Dealing with Core Migration
While this example works well in most cases, there’s one subtle issue you must be aware of: core migration.
On systems with multiple CPUs or cores, the TSC values are per-core counters. Modern systems typically maintain invariant TSC, meaning all cores increment at the same constant rate and stay synchronized, but that doesn’t make core migration harmless. Migration itself can incur significant overhead because of cache misses, pipeline refills, and scheduler delays. If a thread jumps to another core, the measured code might appear slower even though the difference comes from migration cost, not the code’s actual performance.
The rdtscp
instruction helps by returning the CPU ID in the aux
variable. If aux
changes between the start and end measurements, your thread migrated between cores and your measurement is invalid. In such cases, simply discard that sample and rerun.
If you want to ensure measurements remain on the same core, call rdtscp
at both the beginning and end of the measurement to capture the aux values from each read. Comparing these values allows you to detect migration explicitly. Alternatively, you can pin your thread to a specific core using OS-level APIs like sched_setaffinity (Linux) to eliminate migration altogether.
Calibrating the Counter (Optional)
This example gives us the measurement in terms of the number of cycles and not time. If you want to report timing in seconds, you need to know the frequency of the TSC. You can obtain it through /proc/cpuinfo
or lscpu
.
Then you can compute time as:
double seconds = cycles / (tsc_khz * 1000.0);
However, for relative benchmarking, comparing different implementations or micro-optimizations using raw cycle counts is usually sufficient.
Summary and Key Takeaways
Let’s recap the key insights from this deep dive into rdtsc and precise timing on x86 CPUs:
System timers aren’t enough: High-level timers like
clock_gettime
add too much overhead for microbenchmarks that execute in a few hundred cycles.
The Timestamp Counter (TSC): A 64-bit per-core counter that increments at a fixed rate, allowing direct hardware-level timing without kernel transitions.

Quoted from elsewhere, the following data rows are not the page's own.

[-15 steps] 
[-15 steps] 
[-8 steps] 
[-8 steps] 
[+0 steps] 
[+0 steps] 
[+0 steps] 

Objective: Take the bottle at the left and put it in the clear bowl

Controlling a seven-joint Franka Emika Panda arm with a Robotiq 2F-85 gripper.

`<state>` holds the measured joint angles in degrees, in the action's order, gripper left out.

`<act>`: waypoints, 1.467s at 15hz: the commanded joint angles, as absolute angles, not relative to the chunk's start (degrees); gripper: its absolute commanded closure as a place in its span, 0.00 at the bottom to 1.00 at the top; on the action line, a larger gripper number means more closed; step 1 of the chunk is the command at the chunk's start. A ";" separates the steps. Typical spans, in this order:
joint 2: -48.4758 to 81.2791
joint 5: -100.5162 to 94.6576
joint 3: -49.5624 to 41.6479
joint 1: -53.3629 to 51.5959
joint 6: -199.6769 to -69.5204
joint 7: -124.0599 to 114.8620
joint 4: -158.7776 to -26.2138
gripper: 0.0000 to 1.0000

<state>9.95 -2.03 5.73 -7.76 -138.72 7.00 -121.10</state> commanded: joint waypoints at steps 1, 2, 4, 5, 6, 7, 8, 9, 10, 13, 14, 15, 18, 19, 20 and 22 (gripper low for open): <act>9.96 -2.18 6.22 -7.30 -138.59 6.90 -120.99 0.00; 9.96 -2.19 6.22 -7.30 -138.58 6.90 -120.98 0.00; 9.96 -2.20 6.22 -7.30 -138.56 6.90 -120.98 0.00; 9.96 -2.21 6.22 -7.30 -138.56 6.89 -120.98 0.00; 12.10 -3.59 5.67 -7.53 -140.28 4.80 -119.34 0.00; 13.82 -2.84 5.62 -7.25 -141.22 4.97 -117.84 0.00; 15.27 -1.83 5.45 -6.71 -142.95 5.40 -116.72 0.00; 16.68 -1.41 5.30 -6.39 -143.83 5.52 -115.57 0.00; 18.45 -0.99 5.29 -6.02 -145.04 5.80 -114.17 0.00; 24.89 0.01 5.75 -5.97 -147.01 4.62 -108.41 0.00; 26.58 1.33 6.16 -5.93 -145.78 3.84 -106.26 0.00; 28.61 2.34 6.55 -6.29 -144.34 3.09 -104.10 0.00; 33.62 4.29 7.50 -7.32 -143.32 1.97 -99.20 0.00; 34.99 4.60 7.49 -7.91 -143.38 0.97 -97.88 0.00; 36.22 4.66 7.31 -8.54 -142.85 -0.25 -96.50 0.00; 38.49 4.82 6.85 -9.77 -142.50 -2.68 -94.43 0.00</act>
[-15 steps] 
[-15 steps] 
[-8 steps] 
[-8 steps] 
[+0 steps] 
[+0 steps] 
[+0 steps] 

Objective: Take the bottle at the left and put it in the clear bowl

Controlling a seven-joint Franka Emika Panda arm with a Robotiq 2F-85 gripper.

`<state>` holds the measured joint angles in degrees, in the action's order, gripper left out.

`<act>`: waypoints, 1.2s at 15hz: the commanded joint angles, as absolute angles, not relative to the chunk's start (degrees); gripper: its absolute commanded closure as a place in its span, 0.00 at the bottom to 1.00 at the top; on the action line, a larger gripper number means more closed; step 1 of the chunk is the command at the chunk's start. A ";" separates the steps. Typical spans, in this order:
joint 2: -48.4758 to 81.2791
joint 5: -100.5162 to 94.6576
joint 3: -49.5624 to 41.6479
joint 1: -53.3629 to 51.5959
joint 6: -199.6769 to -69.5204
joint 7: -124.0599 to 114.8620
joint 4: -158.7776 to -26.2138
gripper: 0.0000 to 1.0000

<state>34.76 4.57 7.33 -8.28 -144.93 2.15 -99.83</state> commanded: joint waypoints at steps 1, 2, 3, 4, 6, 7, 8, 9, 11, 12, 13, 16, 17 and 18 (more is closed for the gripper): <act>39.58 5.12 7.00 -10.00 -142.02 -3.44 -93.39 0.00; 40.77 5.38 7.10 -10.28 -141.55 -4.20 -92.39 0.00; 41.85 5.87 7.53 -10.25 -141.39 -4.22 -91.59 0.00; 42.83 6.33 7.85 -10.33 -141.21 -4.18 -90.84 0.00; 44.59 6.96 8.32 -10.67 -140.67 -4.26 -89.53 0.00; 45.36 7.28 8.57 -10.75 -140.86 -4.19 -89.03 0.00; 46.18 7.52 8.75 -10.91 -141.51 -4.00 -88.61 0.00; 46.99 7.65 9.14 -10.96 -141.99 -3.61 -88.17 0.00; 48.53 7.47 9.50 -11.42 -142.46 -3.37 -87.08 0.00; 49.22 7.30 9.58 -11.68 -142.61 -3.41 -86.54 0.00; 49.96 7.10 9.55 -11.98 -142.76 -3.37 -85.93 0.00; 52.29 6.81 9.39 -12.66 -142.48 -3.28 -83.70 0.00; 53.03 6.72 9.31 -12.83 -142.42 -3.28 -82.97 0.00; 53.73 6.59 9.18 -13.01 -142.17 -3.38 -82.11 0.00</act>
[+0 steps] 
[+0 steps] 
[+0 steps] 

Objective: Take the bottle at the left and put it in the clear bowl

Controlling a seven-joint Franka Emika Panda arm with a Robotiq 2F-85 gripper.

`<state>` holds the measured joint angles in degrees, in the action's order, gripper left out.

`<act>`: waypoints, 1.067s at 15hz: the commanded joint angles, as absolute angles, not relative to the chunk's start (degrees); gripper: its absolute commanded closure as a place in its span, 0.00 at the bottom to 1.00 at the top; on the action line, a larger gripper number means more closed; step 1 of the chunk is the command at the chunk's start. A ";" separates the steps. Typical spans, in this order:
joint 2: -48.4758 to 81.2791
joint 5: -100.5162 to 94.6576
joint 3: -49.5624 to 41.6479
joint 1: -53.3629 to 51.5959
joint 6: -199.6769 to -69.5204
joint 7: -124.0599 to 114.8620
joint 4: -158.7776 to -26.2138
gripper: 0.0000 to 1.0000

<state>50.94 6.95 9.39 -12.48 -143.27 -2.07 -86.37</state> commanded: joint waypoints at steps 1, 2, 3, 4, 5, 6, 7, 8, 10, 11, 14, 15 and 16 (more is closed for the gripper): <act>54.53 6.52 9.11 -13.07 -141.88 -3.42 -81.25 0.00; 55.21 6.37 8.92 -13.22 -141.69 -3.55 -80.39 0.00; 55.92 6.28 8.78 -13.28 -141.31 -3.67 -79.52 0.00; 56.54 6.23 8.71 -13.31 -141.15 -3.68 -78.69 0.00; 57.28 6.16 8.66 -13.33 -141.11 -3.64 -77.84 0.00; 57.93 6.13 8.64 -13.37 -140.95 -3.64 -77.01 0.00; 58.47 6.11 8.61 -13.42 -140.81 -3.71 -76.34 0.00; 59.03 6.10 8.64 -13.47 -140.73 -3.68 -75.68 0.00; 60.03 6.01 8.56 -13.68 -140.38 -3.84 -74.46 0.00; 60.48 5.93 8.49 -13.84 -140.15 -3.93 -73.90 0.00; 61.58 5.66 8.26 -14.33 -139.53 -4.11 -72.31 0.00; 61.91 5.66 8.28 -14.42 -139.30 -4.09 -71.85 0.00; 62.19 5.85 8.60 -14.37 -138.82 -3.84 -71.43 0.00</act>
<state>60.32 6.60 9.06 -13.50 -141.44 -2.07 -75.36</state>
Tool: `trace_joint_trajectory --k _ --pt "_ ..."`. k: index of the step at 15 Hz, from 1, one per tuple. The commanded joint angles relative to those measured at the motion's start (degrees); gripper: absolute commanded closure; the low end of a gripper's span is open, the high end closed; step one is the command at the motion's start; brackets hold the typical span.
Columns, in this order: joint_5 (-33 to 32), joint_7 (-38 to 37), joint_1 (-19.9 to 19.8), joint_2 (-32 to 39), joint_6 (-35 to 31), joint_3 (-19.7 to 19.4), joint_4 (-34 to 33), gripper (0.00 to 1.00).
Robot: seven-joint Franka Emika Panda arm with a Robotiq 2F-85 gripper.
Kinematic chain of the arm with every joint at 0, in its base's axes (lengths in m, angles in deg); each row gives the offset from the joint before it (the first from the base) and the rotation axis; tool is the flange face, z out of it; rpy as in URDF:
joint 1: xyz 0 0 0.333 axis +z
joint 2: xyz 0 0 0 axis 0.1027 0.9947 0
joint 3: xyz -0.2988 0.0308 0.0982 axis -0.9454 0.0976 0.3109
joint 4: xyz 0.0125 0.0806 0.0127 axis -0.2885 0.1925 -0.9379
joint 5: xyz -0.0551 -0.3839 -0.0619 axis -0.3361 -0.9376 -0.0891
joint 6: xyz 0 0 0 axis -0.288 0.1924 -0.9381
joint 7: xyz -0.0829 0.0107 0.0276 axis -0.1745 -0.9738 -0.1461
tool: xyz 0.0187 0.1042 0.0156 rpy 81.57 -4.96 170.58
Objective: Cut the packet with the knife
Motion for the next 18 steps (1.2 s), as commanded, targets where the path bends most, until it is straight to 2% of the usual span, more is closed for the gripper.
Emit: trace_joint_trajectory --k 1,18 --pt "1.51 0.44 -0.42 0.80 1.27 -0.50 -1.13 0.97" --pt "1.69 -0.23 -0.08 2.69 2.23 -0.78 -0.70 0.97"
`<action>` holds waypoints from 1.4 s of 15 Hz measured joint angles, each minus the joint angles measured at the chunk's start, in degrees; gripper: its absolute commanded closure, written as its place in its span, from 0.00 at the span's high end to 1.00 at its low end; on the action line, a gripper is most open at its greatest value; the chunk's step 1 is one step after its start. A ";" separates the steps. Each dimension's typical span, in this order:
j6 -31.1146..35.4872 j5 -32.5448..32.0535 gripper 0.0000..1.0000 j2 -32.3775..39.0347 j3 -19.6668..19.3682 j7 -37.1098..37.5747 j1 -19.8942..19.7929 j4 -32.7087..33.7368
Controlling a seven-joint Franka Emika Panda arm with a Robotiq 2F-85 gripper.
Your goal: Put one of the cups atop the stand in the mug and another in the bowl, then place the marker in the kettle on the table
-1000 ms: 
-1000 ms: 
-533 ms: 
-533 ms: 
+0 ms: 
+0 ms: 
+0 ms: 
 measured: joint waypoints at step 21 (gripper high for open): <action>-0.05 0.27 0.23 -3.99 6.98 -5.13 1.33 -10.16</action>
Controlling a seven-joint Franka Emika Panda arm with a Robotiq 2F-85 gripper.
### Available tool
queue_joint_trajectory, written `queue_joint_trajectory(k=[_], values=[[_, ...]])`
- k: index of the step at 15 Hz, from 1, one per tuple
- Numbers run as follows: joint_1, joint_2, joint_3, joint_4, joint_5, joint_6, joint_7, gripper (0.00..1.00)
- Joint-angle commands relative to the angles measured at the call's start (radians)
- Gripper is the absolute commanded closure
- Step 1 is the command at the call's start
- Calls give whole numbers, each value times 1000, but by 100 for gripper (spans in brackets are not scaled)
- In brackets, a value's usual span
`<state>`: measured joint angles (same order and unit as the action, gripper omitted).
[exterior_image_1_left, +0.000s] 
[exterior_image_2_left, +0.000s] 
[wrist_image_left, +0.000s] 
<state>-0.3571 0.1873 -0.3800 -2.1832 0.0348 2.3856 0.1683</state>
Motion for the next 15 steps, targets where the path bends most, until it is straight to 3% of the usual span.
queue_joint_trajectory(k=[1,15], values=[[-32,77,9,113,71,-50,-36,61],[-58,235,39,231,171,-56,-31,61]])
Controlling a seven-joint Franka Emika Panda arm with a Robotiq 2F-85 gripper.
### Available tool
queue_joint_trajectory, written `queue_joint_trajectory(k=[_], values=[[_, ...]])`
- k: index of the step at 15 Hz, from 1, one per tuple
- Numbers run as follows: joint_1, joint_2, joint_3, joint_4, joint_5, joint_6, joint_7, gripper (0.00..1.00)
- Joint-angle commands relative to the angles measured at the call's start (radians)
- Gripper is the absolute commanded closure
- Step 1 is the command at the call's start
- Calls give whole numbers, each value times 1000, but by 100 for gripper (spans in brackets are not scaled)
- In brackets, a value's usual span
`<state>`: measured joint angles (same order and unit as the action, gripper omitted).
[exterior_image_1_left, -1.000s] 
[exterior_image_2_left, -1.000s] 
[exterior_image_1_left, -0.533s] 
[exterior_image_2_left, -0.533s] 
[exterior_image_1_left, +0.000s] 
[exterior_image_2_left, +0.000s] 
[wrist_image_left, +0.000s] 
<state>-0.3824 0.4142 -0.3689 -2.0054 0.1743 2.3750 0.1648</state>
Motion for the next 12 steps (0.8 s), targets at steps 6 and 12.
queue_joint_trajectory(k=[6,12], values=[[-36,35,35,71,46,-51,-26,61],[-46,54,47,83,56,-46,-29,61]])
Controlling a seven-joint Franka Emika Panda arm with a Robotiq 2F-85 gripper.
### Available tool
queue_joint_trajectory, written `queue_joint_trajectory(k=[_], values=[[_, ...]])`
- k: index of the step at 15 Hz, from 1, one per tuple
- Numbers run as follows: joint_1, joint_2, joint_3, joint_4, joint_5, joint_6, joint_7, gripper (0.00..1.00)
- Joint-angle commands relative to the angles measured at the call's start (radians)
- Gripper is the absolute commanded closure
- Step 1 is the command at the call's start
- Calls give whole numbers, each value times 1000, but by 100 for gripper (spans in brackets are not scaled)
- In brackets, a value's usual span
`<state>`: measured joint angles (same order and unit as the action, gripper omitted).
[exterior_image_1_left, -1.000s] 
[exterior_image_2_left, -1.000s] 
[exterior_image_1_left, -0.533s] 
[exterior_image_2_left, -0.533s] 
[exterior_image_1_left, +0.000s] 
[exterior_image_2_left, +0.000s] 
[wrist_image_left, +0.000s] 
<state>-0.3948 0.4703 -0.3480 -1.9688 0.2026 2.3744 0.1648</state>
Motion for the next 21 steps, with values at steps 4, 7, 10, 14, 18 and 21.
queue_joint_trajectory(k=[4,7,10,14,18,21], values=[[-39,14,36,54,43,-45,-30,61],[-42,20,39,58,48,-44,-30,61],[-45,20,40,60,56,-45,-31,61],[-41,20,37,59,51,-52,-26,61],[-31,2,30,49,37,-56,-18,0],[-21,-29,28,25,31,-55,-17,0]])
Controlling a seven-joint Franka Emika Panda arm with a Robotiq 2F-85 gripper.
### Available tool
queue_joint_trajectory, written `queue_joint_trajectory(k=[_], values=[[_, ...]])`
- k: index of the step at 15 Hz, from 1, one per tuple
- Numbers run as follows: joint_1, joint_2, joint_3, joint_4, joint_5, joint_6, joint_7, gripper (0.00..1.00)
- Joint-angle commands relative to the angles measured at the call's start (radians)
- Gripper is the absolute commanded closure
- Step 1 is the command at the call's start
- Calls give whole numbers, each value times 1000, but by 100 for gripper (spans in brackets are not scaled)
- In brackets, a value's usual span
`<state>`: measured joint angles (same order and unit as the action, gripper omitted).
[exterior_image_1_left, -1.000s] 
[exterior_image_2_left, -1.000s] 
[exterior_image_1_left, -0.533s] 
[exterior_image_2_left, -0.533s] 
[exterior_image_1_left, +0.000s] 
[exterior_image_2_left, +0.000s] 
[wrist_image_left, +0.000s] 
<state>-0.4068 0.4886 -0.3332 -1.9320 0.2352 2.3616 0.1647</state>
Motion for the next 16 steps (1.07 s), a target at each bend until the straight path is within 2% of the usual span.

Out-of-order execution challenges: CPUs may execute
rdtsc
instructions early or late, distorting timing results if not serialized.
Serialization and memory fences: Use
lfence
orcpuid
to enforce correct ordering.lfence
provides lower overhead and is widely supported.
Using rdtscp: Preferred for the end measurement because it waits for previous instructions to retire and can detect CPU migration via the aux value.
Core migration awareness: Even with invariant TSC, migration adds cache and pipeline overhead. Detect it using
rdtscp
or prevent it via CPU affinity.
Calibrating the counter: The TSC ticks in cycles; convert to seconds only if needed for absolute timing.